Over in the Humanities wing Luke Literary is apprehensive about this year’s schedule as scouting reports suggest that the Portuguese Sonnets are likely to be especially tough this year. Despite the rough schedule Luke believes his students will be able to separate allusions from illusions and will like you know basically avoid “Valley speak.” Harry Herodotus, master of the ancient and the arcane, is the eternal optimist as he predicts that, unlike many in government today, his students will understand and appreciate the Constitution and that rights have concomitant responsibilities. [Oh, that it be true Harry!]

 

Principals and superintendents can tell us how changes in bus routes, new uniforms, where they hold Board meetings and new posters, initiatives and bits, bytes and white boards will produce students whose achievements will only be surpassed by the elite in Sidwell Friends School and other abodes of the arrogant and the affluent. And of course they will do all that despite the miserliness of the political class and the benighted taxpayers.
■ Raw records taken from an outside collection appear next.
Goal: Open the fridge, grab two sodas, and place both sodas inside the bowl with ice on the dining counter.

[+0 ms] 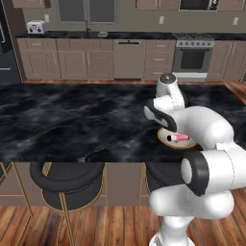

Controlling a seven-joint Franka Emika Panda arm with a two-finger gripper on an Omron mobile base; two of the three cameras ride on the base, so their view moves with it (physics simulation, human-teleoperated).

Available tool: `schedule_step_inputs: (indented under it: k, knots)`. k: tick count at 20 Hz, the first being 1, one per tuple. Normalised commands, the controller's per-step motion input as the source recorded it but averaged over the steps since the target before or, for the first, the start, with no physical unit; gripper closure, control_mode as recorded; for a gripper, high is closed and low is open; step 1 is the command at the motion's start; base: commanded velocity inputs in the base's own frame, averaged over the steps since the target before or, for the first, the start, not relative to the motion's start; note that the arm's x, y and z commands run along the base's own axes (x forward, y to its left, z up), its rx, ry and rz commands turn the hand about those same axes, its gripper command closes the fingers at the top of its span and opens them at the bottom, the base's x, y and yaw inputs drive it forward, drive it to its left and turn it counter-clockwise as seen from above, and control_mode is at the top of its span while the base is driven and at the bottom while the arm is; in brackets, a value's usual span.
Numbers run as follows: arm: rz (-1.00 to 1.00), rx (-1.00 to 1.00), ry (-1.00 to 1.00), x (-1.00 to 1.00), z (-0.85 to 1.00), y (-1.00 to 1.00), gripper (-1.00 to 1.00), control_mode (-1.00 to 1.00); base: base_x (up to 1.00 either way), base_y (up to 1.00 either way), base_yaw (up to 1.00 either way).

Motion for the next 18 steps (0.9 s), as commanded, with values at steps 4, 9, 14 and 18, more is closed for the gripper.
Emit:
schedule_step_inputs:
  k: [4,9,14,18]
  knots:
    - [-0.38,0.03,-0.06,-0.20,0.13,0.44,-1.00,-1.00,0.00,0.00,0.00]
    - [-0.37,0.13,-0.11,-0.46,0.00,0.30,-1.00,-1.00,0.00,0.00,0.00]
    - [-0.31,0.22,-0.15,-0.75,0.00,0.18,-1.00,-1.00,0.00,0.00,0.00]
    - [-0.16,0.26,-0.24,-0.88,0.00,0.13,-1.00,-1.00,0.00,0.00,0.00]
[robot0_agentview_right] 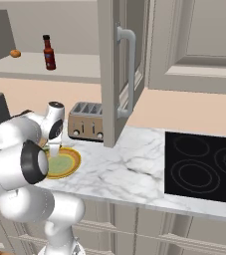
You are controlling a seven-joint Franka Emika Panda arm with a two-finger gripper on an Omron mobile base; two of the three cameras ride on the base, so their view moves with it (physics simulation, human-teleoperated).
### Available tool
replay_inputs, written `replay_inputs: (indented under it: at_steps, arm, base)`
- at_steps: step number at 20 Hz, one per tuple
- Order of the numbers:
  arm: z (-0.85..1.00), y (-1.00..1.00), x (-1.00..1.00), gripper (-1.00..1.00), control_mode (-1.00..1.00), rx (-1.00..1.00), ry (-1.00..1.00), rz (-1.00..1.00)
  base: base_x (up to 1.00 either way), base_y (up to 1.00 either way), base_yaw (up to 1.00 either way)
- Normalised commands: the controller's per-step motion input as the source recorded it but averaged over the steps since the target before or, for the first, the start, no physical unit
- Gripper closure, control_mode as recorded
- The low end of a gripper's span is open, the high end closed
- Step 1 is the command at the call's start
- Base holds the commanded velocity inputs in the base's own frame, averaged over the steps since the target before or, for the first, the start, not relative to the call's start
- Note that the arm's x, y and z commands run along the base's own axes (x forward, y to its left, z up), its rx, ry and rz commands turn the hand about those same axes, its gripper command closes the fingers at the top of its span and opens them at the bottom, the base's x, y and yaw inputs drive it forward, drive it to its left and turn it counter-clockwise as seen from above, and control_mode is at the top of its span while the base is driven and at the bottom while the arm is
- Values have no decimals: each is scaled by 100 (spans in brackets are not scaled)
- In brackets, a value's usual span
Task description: Pick the fish from the plate and place it on the cutting board. Then pick the condiment bottle from the cabinet and place it next to the cutting board.
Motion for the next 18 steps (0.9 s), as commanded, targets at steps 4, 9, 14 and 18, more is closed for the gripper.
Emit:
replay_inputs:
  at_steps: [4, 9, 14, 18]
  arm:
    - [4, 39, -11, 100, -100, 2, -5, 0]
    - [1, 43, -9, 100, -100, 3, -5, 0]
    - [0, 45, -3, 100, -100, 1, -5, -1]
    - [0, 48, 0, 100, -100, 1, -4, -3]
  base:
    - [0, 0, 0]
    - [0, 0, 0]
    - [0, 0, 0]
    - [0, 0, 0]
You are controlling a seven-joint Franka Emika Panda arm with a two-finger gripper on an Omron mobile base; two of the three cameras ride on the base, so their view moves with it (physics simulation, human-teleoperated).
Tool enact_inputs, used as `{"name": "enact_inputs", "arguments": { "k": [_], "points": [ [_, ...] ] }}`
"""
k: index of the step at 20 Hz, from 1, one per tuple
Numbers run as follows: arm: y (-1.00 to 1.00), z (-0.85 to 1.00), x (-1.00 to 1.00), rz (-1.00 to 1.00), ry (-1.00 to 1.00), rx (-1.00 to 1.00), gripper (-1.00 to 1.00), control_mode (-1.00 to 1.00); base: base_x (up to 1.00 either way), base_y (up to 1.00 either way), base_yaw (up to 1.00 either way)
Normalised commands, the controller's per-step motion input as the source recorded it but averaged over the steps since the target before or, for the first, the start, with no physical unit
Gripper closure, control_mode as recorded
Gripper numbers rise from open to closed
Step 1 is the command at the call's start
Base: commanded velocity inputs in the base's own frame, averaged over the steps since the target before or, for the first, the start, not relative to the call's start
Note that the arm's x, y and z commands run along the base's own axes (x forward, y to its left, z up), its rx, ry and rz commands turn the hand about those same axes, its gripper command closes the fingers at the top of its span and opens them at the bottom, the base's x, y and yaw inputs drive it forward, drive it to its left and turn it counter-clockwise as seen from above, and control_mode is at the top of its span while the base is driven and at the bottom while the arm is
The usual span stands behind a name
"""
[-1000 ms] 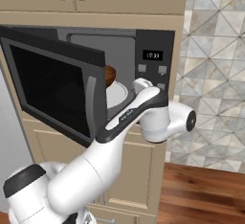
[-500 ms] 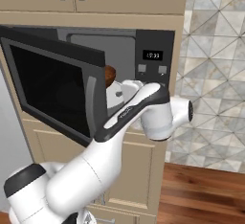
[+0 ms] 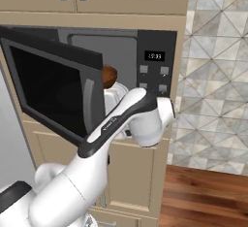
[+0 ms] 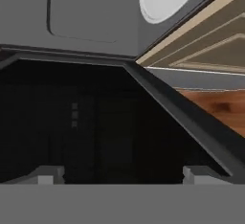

While peppering the press with glowing releases, often having the clarity of good mushroom soup, the educrats have placed their explanations for low SAT scores and not achieving minimal progress underneath their desk blotters to be pulled out when the inevitable reality check has to be cashed.

 

Let’s see reports about the upcoming academic season offered at the level of gravity and the quantity of coverage that football gets. While the lessons of athletics and their potential for nurturing the growth of teamwork, responsibility and effort through gridiron competition are substantial,all must realize that successes in the classroom are of more lasting value and that wide knowledge matters more than wide receivers and that reading books must continue to be more highly regarded than reading defenses.